Why the Republicans shouldn't start counting their seats before they're won - Macleans.ca
 

Why the Republicans shouldn’t start counting their seats before they’re won

They are not leading in policy ideas or even in the area of governing credibility


 

We are about 100 days from the mid-term elections. Conventional wisdom dictates that we will see a change in the political landscape, with the Democrats seriously in danger of losing the House of Representatives, some Senate seats (but not enough to lose control of the Senate), and a number of governorships. If you listen carefully, you can hear some champagne corks already popping in many conservative think tanks in Washington.

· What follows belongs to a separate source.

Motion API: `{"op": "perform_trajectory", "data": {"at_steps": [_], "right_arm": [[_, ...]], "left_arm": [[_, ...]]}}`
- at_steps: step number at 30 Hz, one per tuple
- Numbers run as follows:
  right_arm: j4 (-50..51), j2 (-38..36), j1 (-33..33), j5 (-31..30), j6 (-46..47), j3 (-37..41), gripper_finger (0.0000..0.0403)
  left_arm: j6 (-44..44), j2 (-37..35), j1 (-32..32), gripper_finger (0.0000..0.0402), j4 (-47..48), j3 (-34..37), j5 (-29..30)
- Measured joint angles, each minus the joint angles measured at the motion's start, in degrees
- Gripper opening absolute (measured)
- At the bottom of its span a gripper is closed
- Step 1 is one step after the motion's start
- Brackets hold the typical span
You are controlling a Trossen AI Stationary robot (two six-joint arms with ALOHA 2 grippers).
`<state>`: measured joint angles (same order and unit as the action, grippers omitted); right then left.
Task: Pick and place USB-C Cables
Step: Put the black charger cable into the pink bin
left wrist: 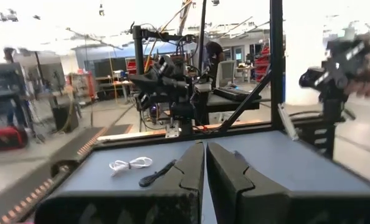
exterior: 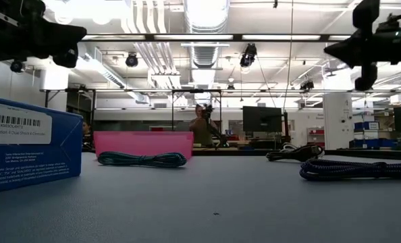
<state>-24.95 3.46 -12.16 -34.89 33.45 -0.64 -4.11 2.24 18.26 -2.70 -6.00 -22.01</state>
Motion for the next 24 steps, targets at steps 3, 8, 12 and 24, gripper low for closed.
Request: {"op": "perform_trajectory", "data": {"at_steps": [3,8,12,24], "right_arm": [[-4.49,0.0,0.0,-2.28,-0.81,0.0,0.0009],[-6.5,0.08,-0.02,-3.95,0.66,-0.03,0.0009],[-6.37,1.81,-0.02,-3.69,0.96,-1.93,0.0009],[-4.96,14.19,0.02,-0.03,-12.0,-16.8,0.0009]], "left_arm": [[-1.75,0.01,0.0,0.0003,-2.61,0.02,0.18],[5.79,0.02,0.02,0.0003,-17.22,0.02,0.4],[6.58,-0.02,0.02,0.0003,-30.99,0.02,0.41],[14.48,-0.02,0.0,0.0003,-48.08,0.02,0.17]]}}
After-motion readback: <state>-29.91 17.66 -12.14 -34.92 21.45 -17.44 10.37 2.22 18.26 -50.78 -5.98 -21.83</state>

Many pundits are talking about a wave similar to 1994 or 2006, when Clinton and Bush lost control of Congress. Historically, the average mid-term loss has been about 28 seats for the party in the White House. Many Republican operatives, pointing to a sluggish economic recovery and a revived party base (courtesy of the Tea Party), are openly predicting a takeover of the House and praying for a long-shot seizing of the Senate. Meantime, some key Democrats, including Press Secretary Robert Gibbs, acknowledge they are in for a significant drubbing and it may range from 35 to 45 seats. Only the optimistic Vice-President Joe Biden seems to believe the Democrats will fool the pundits.

Democrats certainly seem to be suffering from an enthusiasm gap in their base, unlike their counterparts in the GOP. Liberals, or the more progressive elements of the party, have grown impatient with Obama’s style of governing. Any bounce he could have had from the stimulus package, healthcare reform, or financial regulation reform is often met by a sense that Obama has not gone far enough. Republicans have only needed to say no, and accuse the Obama White House of having a ‘creeping socialist agenda’ to excite their base.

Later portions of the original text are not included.